### AIM OF THE EXERCISE
Pictures left aside, return the lines below exactly, from the one with "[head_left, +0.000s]" to the end, including both ends.

### DATA SHOWN
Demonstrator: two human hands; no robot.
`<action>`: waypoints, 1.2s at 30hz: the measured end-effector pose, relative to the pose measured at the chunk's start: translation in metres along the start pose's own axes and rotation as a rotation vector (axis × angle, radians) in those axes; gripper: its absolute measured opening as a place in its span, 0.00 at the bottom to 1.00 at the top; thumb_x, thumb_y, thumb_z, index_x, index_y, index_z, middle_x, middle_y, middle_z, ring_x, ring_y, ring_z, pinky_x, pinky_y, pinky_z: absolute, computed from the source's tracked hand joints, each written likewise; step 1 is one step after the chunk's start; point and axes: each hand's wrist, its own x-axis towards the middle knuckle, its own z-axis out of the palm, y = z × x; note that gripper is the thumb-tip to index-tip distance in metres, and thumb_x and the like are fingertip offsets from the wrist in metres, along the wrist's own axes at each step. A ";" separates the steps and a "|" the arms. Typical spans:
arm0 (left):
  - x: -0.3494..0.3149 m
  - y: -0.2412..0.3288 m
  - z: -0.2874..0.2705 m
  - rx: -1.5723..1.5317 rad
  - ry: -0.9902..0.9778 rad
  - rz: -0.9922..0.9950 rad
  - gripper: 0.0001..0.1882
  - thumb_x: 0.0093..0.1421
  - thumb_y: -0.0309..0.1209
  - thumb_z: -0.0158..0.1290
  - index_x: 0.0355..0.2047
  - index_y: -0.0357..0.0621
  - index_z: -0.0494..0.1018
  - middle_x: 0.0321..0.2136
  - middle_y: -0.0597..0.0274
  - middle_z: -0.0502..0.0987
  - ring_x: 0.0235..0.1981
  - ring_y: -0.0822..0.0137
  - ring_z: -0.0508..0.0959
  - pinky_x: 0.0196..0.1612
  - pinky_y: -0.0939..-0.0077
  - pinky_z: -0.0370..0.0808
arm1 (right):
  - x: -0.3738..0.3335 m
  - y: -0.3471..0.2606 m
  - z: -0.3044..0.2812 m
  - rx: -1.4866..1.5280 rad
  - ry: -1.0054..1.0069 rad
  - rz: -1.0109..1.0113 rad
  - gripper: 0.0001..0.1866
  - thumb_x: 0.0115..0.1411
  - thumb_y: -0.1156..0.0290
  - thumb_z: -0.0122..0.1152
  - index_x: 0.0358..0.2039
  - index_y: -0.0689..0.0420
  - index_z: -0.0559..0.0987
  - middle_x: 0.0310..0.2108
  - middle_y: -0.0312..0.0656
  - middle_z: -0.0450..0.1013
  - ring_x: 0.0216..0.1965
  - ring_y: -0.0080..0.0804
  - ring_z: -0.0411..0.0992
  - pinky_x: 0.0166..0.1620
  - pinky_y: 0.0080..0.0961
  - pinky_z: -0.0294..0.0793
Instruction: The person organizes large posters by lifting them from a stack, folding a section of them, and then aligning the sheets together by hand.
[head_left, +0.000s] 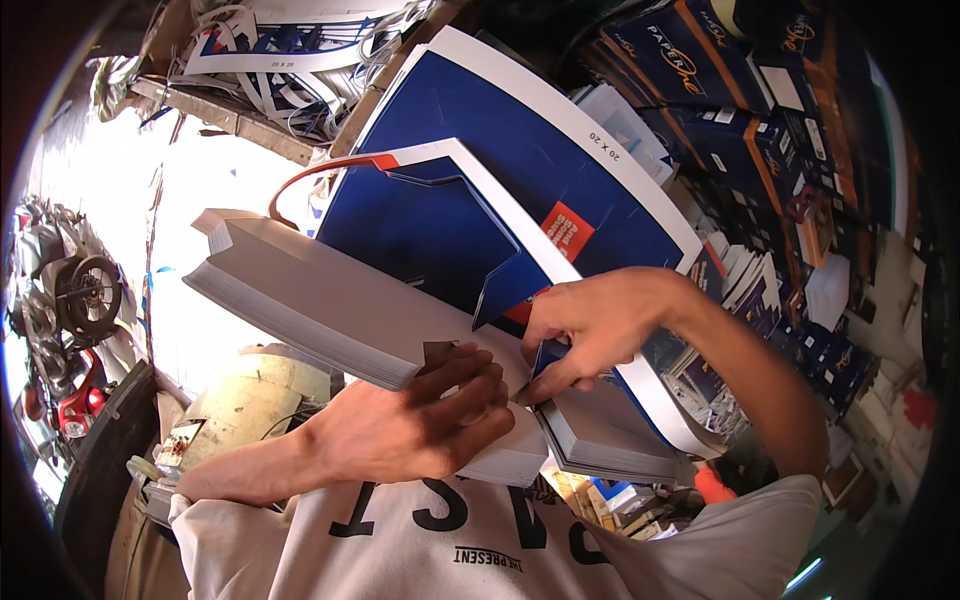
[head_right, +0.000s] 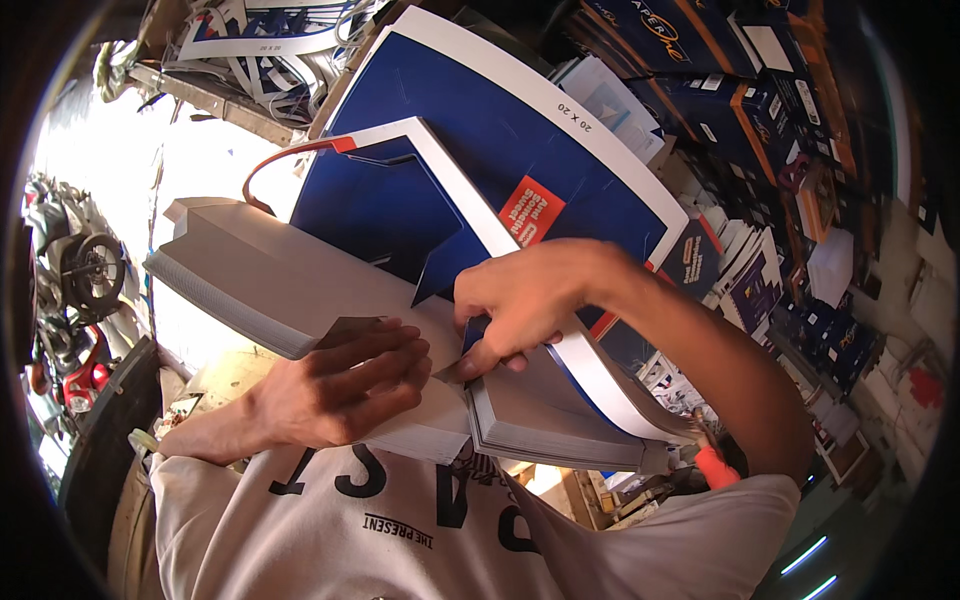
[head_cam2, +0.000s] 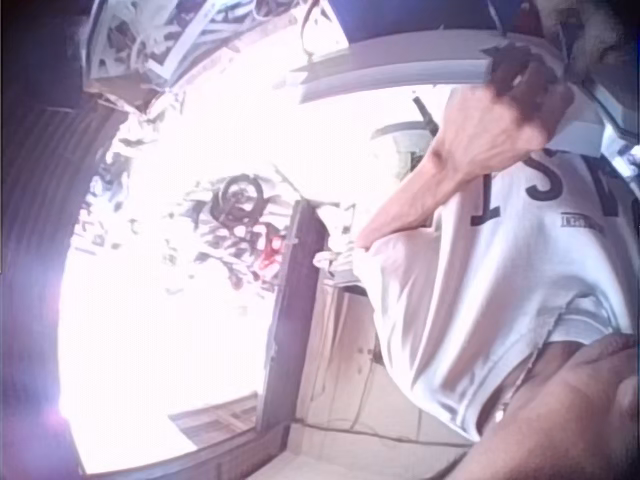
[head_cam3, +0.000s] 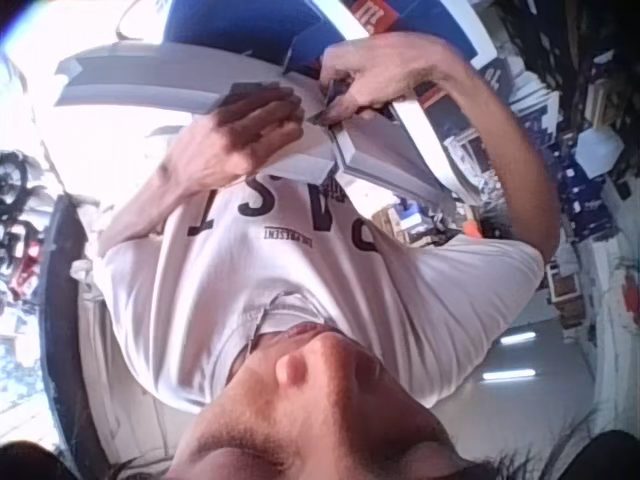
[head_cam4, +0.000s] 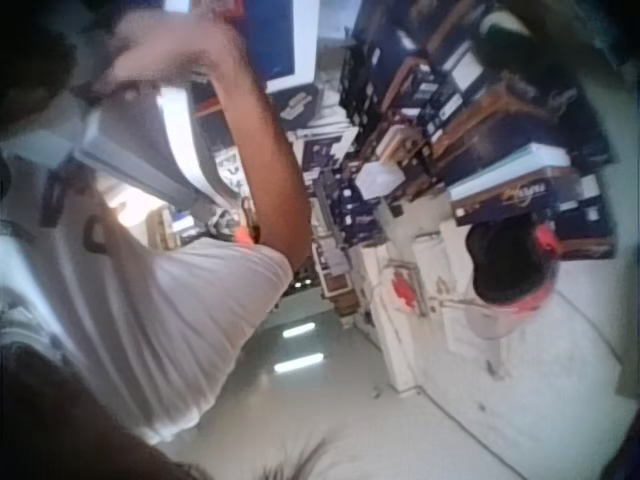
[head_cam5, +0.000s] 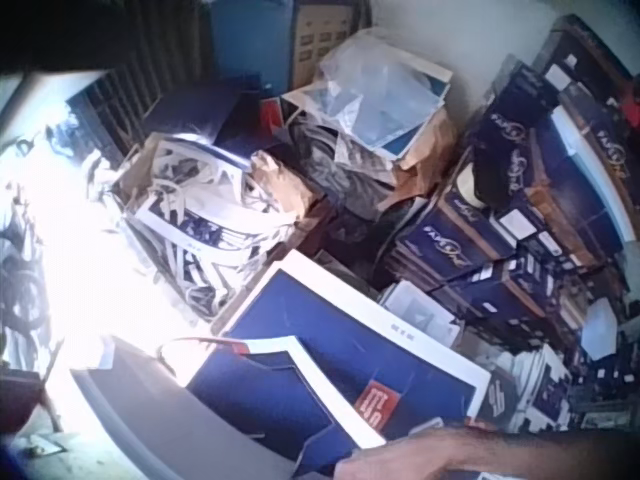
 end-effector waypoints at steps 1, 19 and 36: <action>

### RESULT OF THE EXERCISE
[head_left, +0.000s] 
[head_right, +0.000s] 
[head_cam2, +0.000s] 
[head_cam3, +0.000s] 
[head_cam4, +0.000s] 
[head_cam5, +0.000s] 
 end-effector waypoints at steps 1, 19 and 36: <action>

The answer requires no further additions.